Frozen and pre-cut vegetables can be a healthy and time-saving addition to your fridge to help make every-day cooking easier and less stressful. Not only can frozen veggies be just as healthy as their fresh counterparts, they can also be a more economical, longer-lasting, and less wasteful choice.
UBCO inside scoop: Be sure to look out for the many microwave stations on campus, notably on the first floor of the UNC, the Collegia spaces, and the zero floor of the Commons.
Tip 3: Become a hydro homie
Are you hungover, dreading your midterm, or plain sick? You might just be dehydrated without even realizing it. Dehydration causes headaches, fatigue, low energy levels, and impaired brain function. Instead of waiting to feel thirsty, try incorporating small and frequent water breaks throughout your day.

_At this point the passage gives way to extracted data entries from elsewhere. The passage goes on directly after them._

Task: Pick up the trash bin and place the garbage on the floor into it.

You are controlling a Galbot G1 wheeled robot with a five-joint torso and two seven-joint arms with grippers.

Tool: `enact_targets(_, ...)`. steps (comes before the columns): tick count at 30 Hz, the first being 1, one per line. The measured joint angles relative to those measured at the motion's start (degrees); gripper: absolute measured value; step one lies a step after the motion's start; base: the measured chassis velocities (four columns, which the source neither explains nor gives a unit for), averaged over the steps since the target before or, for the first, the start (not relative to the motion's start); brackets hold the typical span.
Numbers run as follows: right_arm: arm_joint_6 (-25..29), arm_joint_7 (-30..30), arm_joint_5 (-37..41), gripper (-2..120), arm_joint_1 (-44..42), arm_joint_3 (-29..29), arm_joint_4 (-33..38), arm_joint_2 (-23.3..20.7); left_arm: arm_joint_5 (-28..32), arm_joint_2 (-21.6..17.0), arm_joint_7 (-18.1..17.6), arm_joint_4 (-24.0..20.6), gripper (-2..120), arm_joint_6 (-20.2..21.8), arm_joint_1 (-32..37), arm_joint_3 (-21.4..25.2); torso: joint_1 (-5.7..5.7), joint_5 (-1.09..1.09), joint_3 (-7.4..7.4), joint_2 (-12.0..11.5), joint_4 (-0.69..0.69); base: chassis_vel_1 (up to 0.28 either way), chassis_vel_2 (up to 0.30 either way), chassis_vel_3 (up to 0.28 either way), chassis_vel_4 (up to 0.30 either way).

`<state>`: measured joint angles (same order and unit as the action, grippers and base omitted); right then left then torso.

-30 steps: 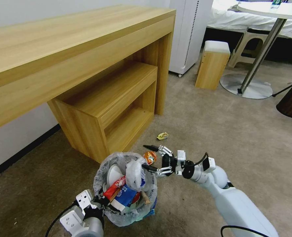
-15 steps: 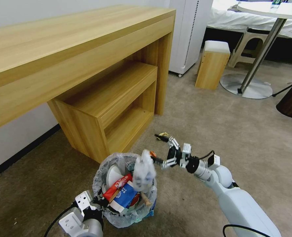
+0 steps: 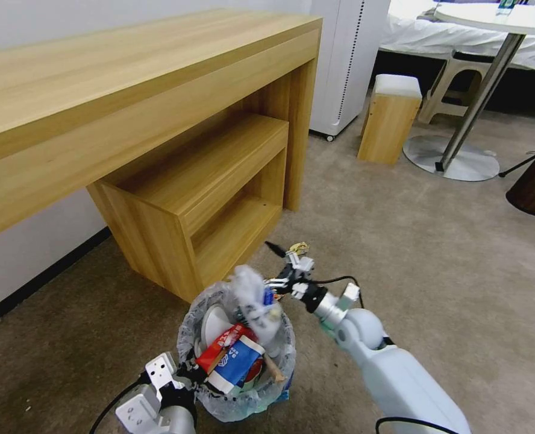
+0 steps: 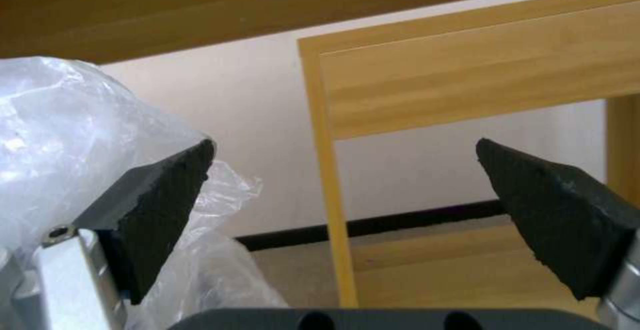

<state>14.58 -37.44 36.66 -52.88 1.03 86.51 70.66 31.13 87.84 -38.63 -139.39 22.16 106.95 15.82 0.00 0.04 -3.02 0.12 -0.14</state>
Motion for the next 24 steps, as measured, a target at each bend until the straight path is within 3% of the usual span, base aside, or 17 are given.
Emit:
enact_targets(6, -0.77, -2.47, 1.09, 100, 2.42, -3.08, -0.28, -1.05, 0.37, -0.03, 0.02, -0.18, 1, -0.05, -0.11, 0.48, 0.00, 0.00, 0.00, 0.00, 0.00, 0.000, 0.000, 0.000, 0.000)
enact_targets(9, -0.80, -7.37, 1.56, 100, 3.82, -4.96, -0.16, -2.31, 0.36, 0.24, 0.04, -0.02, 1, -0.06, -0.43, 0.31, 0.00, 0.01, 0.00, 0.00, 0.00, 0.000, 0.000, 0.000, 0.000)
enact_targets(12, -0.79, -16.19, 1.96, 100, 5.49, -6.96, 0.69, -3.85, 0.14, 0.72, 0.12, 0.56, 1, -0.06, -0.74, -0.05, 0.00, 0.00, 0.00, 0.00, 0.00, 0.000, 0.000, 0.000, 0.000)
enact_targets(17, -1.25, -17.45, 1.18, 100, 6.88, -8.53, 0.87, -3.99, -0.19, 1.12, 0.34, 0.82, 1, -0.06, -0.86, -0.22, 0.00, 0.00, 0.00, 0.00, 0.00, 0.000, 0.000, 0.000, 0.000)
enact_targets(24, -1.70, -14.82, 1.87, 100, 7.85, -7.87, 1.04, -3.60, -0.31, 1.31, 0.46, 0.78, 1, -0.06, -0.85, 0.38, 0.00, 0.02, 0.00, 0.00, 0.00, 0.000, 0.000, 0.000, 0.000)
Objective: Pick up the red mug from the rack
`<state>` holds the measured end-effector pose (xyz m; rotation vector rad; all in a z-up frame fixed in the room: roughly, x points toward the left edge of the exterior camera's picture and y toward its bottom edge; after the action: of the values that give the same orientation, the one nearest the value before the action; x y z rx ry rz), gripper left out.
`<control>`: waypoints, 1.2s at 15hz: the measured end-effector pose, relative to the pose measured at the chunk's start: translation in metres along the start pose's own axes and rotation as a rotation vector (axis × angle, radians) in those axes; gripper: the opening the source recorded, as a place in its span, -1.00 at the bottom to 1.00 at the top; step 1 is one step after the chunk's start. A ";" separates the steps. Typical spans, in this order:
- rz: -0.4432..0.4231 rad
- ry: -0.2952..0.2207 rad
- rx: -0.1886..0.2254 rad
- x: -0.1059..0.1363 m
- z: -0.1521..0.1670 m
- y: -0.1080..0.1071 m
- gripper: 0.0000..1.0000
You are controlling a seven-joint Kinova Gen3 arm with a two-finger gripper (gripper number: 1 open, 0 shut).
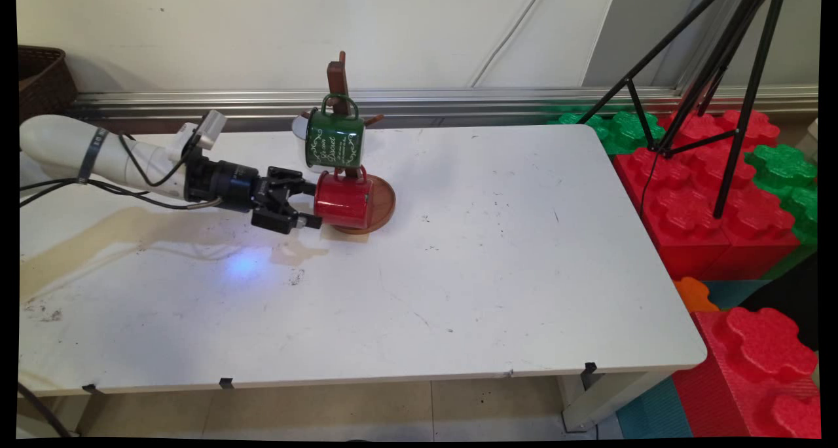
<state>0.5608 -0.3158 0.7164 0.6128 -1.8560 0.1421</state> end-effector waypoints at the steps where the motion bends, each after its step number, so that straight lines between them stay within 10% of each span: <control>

Staying hydrated can also help with hangovers and promote healthier drinking habits. Since alcohol is a diuretic, it makes you lose more water than you consume. An effective way to reduce or prevent hangovers is to drink a glass of water between drinks and before going to bed.
So, remember to drink at least 2 litres of water every day. With several water filling stations around campus, armed with a reusable water bottle, this goal should not be too hard to accomplish. Make it a game for yourself by sipping water or refilling your water bottle each time you see a water station on campus. Keep it interesting!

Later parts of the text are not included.